● DIRECTIONS: Your answer should hold the data exactly as given, minus any picture.

● DATA PROVIDED:
•••••
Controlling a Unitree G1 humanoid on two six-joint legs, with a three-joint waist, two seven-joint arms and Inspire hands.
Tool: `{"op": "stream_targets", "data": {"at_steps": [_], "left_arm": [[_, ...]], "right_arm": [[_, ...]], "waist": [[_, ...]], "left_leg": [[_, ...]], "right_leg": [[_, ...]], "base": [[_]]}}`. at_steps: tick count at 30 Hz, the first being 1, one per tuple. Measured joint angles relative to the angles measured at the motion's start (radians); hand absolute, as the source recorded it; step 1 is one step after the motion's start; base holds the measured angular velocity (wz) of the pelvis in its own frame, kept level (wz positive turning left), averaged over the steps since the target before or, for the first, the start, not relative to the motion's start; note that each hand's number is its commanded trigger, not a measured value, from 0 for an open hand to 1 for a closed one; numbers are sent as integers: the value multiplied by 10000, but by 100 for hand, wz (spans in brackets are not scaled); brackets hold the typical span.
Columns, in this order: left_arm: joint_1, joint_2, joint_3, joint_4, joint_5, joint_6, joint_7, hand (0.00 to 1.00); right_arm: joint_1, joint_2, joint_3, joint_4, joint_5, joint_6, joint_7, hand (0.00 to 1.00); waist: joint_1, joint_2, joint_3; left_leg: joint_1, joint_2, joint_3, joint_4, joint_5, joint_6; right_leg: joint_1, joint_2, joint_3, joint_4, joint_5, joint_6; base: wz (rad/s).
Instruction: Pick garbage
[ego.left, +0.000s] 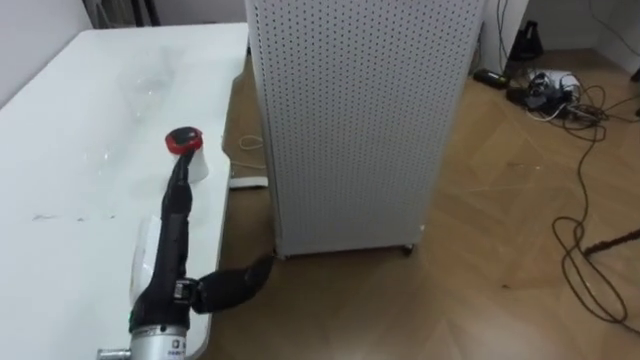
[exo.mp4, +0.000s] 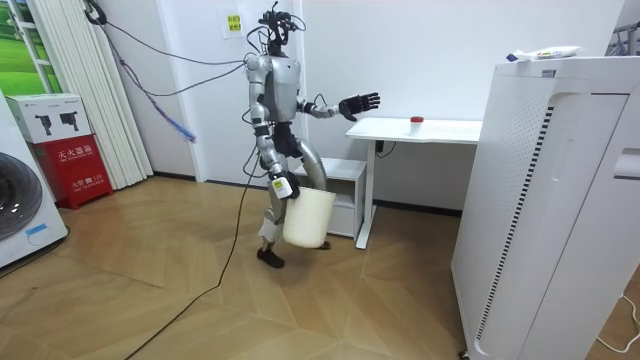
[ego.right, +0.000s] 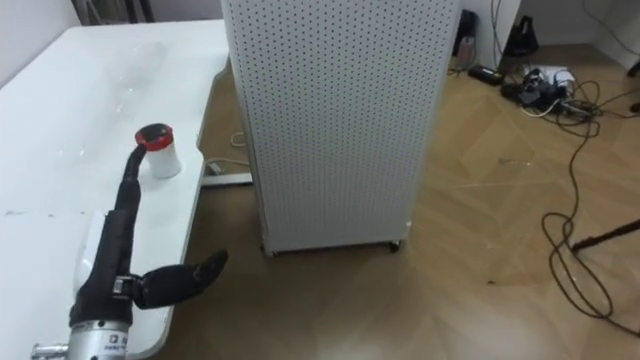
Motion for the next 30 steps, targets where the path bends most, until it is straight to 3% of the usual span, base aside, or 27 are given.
{"op": "stream_targets", "data": {"at_steps": [1,2,3,4,5,7,9,10,11,12,14,15,17,18,20,21,25,30], "left_arm": [[-4,-61,-1,0,3,-8,-1,0],[-20,-71,21,-3,-3,-38,-3,0],[-41,-28,131,-14,34,-95,0,0],[-77,-29,227,-35,90,-134,31,0],[-133,-22,325,-81,118,-173,150,0],[-150,-39,435,-232,117,-238,271,0],[-310,-24,516,-332,340,-420,479,0],[-335,-19,535,-353,382,-479,522,0],[-374,-1,552,-447,486,-510,685,0],[-475,23,570,-544,503,-542,838,0],[-736,33,590,-576,450,-675,1095,0],[-872,38,588,-572,294,-807,1203,0],[-991,46,624,-634,383,-858,1286,0],[-1001,57,634,-729,444,-858,1283,0],[-970,64,661,-807,456,-847,1280,0],[-968,65,683,-814,470,-849,1292,0],[-732,37,787,-806,548,-844,1295,0],[-299,27,684,-806,550,-725,1257,0]], "right_arm": [[54,-97,-19,-54,-1,69,-45,100],[143,-186,-103,-80,4,236,-119,100],[257,-177,-151,-126,-16,314,-206,100],[254,-187,-191,-127,-59,323,-278,100],[258,-217,-263,-128,-62,317,-320,100],[264,-168,-224,-128,-52,278,-362,100],[201,-77,-256,-151,-67,262,-586,100],[197,-101,-286,-155,-81,253,-624,100],[189,-153,-375,-152,-113,163,-661,100],[185,-164,-371,-158,-106,76,-690,100],[141,-165,-318,-175,22,7,-664,100],[145,-166,-316,-184,64,-169,-653,100],[125,-138,-334,-110,11,-354,-650,100],[130,-117,-333,-100,-8,-389,-650,100],[107,-91,-320,-79,-35,-391,-612,100],[75,-43,-280,-8,-50,-379,-591,100],[-3,-23,-220,79,-293,-336,-462,100],[18,-64,-164,155,-401,-257,-331,100]], "waist": [[-36,123,-6],[-17,160,-3],[-1,-59,-139],[7,-123,-159],[170,-185,-171],[365,-298,-84],[386,-403,-33],[380,-416,-34],[259,-336,-9],[213,-193,22],[224,-100,42],[209,-45,78],[212,-47,68],[210,-101,33],[175,-86,34],[288,-120,-15],[394,-176,4],[382,-250,-7]], "left_leg": [[8,-44,-106,-598,104,-95],[72,-275,-146,-640,421,379],[231,-578,121,-551,165,527],[293,-698,242,-512,40,620],[392,-904,405,-385,-219,744],[554,-975,696,-84,-614,923],[767,-1176,691,275,-1167,1090],[880,-1237,670,285,-1263,1140],[1092,-1277,536,292,-1446,1203],[1283,-1277,245,257,-1603,1232],[1589,-1233,26,-34,-1612,1232],[1791,-1194,-93,-203,-1594,1244],[1943,-1200,-331,-307,-1590,1224],[1984,-1228,-458,-383,-1618,1172],[2055,-1244,-768,-469,-1658,1051],[2161,-1228,-860,-735,-1598,945],[2443,-1067,-1060,-1245,-1440,696],[2663,-1043,-1267,-1662,-1358,557]], "right_leg": [[54,-10,-57,161,-232,44],[114,-246,-55,576,-694,180],[144,-655,-84,808,-947,455],[143,-826,-78,896,-1004,567],[219,-1092,-73,1022,-1074,734],[-33,-1430,-219,2156,-1075,804],[-760,-1961,-327,4392,-507,844],[-895,-2065,-313,4821,-238,852],[-1098,-2148,-340,5543,442,800],[-1262,-2101,-359,5932,865,767],[-1678,-2008,-496,5909,352,794],[-1932,-1919,-646,5508,43,810],[-2061,-1714,-679,4088,-98,819],[-2064,-1564,-693,2715,51,804],[-1946,-1295,-900,1624,743,887],[-1789,-1203,-1019,1232,796,833],[-1246,-854,-1175,331,1008,680],[-928,-712,-1400,-234,1050,619]], "base": [[0],[9],[0],[-9],[-29],[-22],[15],[24],[28],[27],[30],[30],[40],[41],[36],[36],[5],[6]]}}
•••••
● WRITTEN RESPONSE:
Controlling a Unitree G1 humanoid on two six-joint legs, with a three-joint waist, two seven-joint arms and Inspire hands.
Tool: `{"op": "stream_targets", "data": {"at_steps": [_], "left_arm": [[_, ...]], "right_arm": [[_, ...]], "waist": [[_, ...]], "left_leg": [[_, ...]], "right_leg": [[_, ...]], "base": [[_]]}}`. at_steps: tick count at 30 Hz, the first being 1, one per tuple. Measured joint angles relative to the angles measured at the motion's start (radians); hand absolute, as the source recorded it; step 1 is one step after the motion's start; base holds the measured angular velocity (wz) of the pelvis in its own frame, kept level (wz positive turning left), averaged over the steps since the target before or, for the first, the start, not relative to the motion's start; note that each hand's number is its commanded trigger, not a measured value, from 0 for an open hand to 1 for a closed one; numbers are sent as integers: the value multiplied by 10000, but by 100 for hand, wz (spans in brackets are not scaled); brackets hold the typical span.
Columns, in this order: left_arm: joint_1, joint_2, joint_3, joint_4, joint_5, joint_6, joint_7, hand (0.00 to 1.00); right_arm: joint_1, joint_2, joint_3, joint_4, joint_5, joint_6, joint_7, hand (0.00 to 1.00); waist: joint_1, joint_2, joint_3; left_leg: joint_1, joint_2, joint_3, joint_4, joint_5, joint_6; right_leg: joint_1, joint_2, joint_3, joint_4, joint_5, joint_6; base: wz (rad/s).
Instruction: Pick garbage
[ego.left, +0.000s] 
[exo.mp4, +0.000s] 
[ego.right, +0.000s] 
Motion for the next 30 steps, targets where the path bends most, until it is straight to 3% of the usual span, base aside, or 27 are given.
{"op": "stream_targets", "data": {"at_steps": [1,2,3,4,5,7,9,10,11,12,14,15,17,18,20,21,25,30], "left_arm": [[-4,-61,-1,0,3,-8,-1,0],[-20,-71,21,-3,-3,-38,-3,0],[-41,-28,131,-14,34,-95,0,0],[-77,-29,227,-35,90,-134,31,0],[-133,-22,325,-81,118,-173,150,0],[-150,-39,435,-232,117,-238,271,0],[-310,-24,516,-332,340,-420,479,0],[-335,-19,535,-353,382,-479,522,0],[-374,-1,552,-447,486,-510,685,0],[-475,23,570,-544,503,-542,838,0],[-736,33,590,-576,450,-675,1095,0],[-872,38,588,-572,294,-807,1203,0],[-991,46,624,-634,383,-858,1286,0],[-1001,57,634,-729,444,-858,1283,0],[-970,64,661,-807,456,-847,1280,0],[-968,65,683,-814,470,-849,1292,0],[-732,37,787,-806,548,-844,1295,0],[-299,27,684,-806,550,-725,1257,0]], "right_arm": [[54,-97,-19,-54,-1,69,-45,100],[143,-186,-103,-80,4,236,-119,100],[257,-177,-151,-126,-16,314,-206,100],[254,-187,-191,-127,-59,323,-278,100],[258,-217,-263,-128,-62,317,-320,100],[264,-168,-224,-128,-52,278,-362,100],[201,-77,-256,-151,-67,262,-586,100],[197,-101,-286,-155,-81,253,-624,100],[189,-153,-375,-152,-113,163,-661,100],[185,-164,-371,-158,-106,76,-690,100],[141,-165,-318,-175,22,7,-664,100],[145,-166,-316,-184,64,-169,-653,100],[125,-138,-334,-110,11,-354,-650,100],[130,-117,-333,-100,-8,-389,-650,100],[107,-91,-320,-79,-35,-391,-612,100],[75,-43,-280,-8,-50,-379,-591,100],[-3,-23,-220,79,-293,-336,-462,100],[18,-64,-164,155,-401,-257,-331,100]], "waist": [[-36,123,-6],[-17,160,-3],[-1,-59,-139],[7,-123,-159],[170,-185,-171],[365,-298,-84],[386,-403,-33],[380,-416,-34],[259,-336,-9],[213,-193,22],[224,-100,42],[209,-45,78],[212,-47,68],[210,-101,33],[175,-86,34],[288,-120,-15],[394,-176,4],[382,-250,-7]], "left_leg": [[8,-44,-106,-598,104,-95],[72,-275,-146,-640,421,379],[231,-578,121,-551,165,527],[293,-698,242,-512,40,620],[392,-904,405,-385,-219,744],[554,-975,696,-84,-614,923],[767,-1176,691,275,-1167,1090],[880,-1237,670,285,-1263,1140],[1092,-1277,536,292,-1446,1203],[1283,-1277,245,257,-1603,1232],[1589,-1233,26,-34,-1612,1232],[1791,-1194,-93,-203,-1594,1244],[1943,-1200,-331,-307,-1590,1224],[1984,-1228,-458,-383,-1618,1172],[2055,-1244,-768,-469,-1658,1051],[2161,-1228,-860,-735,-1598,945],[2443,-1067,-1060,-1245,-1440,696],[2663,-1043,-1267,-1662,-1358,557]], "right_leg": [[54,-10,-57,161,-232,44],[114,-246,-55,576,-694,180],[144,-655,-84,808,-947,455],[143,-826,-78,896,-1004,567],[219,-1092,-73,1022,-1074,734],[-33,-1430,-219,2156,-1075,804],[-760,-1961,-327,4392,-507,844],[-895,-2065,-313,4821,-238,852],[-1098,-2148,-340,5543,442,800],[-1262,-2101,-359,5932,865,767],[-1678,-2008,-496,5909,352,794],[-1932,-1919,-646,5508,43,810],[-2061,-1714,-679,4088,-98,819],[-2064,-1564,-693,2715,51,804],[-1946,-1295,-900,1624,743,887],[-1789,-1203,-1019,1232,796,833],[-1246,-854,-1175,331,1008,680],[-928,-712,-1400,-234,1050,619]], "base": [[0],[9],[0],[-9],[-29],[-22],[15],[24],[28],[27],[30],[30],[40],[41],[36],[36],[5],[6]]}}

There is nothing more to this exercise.